Depois de quatro anos, o borracheiro Edson Francisco de Souza, 45 anos, réu confesso do assassinato das adolescentes Jenifer Nayara da Silva, 13, e Yara Barbosa, 14, será julgado. A sessão do júri está marcada para quinta-feira (26), em Pereira Barreto, onde ocorreu o crime. Souza será julgado por estupro, duplo homicídio e vária qualificadoras. Este é um julgamento muito esperado na região de Andradina, já que o crime causou comoção. Além de estuprar e matar as jovens, Edson Souza as amarrou e jogo do Rio Tietê. O crime foi no dia 12 de abril de 2014 e ele foi preso em Cianorte, no Paraná, no dia 27 de abril e confessou que agiu sozinho no crime.

Os familiares das vítimas terão como reforço na acusação os criminalistas do escritório Schoriza & Ortuzal Advogados, devidamente habilitados no processo, como assistentes de acusação junto ao Ministério Público. Maristela da Silva, mãe de Jenifer, afirmou: “eu espero um julgamento exemplar, e que não fique impune esta barbárie que ele fez com minha filha e com a Yara, ainda sinto muita dor em meu coração e não consigo perdoar este monstro, nada trará minha filha de volta”.
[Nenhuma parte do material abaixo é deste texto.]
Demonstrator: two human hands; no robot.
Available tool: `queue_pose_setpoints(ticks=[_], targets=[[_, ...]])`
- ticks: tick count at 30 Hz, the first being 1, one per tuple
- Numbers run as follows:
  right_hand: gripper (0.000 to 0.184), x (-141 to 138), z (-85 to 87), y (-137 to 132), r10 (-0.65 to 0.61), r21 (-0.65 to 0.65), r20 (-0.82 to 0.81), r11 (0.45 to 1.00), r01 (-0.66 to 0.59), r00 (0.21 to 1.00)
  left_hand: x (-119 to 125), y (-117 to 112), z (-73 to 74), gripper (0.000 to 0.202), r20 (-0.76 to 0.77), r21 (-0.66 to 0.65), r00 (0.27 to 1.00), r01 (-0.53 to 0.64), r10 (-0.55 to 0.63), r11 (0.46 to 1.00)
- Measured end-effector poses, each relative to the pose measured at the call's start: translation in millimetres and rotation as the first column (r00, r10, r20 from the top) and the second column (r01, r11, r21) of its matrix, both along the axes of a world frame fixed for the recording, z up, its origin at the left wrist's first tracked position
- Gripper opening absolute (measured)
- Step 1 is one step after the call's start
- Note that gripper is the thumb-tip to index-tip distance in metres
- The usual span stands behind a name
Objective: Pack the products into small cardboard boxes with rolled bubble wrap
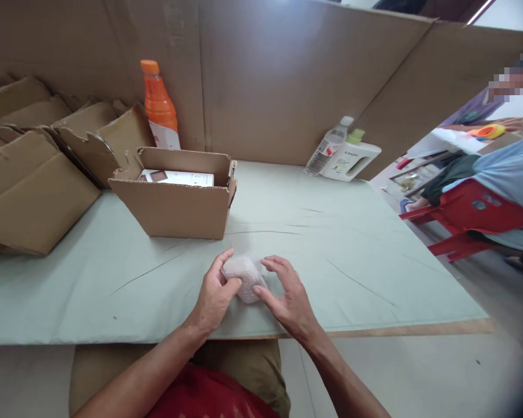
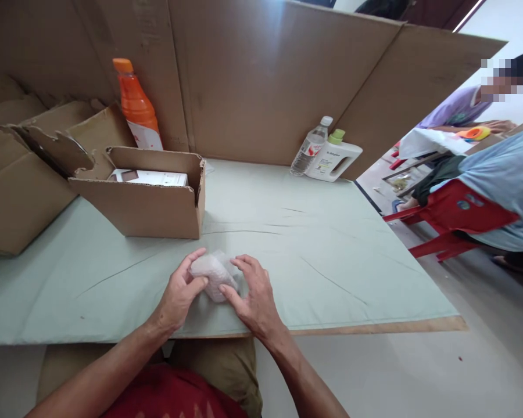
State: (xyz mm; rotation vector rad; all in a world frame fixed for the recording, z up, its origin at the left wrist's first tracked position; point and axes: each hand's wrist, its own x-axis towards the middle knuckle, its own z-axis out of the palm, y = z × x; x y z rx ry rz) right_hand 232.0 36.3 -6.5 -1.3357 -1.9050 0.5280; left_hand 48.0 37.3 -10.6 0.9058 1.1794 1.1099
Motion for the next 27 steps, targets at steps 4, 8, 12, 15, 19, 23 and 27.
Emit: queue_pose_setpoints(ticks=[4, 8, 12, 15, 19, 23, 27], targets=[[0.054, 2, 17.1, 7, 0.132, -0.09, -0.063, 0.986, -0.137, 0.989, -4, -9, 6.3, 0.068, -0.21, 0.158, 0.976, 0.088, -0.053, 0.984], [0.018, -10, 28.5, 12, 0.157, -0.057, -0.296, 0.982, -0.181, 0.942, -9, -7, 2.4, 0.072, -0.083, 0.252, 0.993, 0.101, -0.082, 0.962], [0.023, -19, 24.4, 12, 0.03, -0.171, -0.503, 0.976, -0.133, 0.864, -16, -5, -11.9, 0.09, 0.136, 0.258, 0.964, 0.188, -0.228, 0.948], [0.029, -14, 20.4, 13, 0.024, -0.239, -0.463, 0.959, -0.151, 0.886, -21, -7, -19.6, 0.076, 0.042, 0.139, 0.968, 0.241, -0.249, 0.961], [0.053, -3, 28.7, 18, 0.133, -0.234, -0.267, 0.952, -0.199, 0.954, -32, -11, -18.1, 0.072, -0.289, 0.108, 0.932, 0.259, -0.219, 0.96], [0.033, -10, 52.0, 23, 0.298, -0.225, -0.029, 0.928, -0.297, 0.954, -48, -9, -5.5, 0.076, -0.441, 0.131, 0.841, 0.407, -0.314, 0.904], [0.011, -14, 88.4, 35, 0.262, -0.148, -0.007, 0.954, -0.26, 0.965, -79, 8, 10.8, 0.076, -0.277, 0.2, 0.882, 0.44, -0.38, 0.875]])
O advogado Gilvaine Ortuzal esclareceu que “a figura do assistente de acusação não é muito conhecida, mas tem a função de colaborar com o Ministério Público objetivando reforçar a acusação. Nós estamos atendendo ao pedido da família no intuito de buscar a aplicação da justiça com o máximo rigor da lei”. A advogada Ana Paula Schoriza, especialista em Defesa da Mulher, revelou que “o Brasil é o 5º país do mundo em violência contra a mulher. Cerca de 12 mulheres são assassinadas por dia, e 135 são estupradas, sendo que 70% das vítimas dos crimes sexuais são crianças e adolescentes, segundo pesquisas oficiais. O caso da Jenifer e da Yara é um exemplo desta barbárie, mas não passará impune. Teremos a chance de mostrar neste júri que existe Justiça”. Na assistência de acusação estarão os advogados Gilvaine Ortuzal, Ana Paula Schoriza e Sergio Ortuzal.

O CRIME

 As duas colegas, Jenir Naiara e Yara Barbosa desapareceram na noite de sábado, 12 de abril de 2014, próximo à esquina da Avenida Guanabara com a Rua Minas Gerais. O corpo de Yara Barbosa, de 14 anos, foi encontrado na terça-feira (15), próximo à ponte sobre o Rio Tietê na estrada Vereador Dorival da Silva Louzada. O corpo de Jenir foi encontrado no dia seguinte (quarta-feira,16), próximo ao frigorífico, em um braço do Rio Tietê. Os dois corpos estavam sem roupa.

 A Delegacia de Investigações Gerais de Andradina, coordenada pelo delegado Tadeu Aparecido Coelho, assumiu as investigações do caso. Foram muitas horas de trabalho verificando câmeras de empresas próximas de onde as meninas desapareceram. Foi este trabalho que levou a saber em qual carro elas entraram e a partir daí a investigação foi mais direcionada. Edson Francisco de Souza foi preso no hospital de Cianorte, no Paraná. Ele tentou suicídio.

CONFISSÃO

 Edson Francisco de Souza confessou em depoimento que matou as meninas por medo de voltar para a cadeia. Ele já havia cumprido pena de oito anos por roubo, dois anos por estelionato e também era suspeito de duas tentativas de estupro.

Souza confessou que após manter relações sexuais com as adolescentes em uma estrada no bairro rural Timboré, mediante a promessa de que cada uma ganharia um smartphone, ficou com medo de ser denunciado por estupro de vulnerável. Ele as amarrou e jogou no rio. De acordo com o laudo do Instituto Médico Legal (IML), foi encontrada água nos pulmões das vítimas, comprovado a causa da morte por afogamento.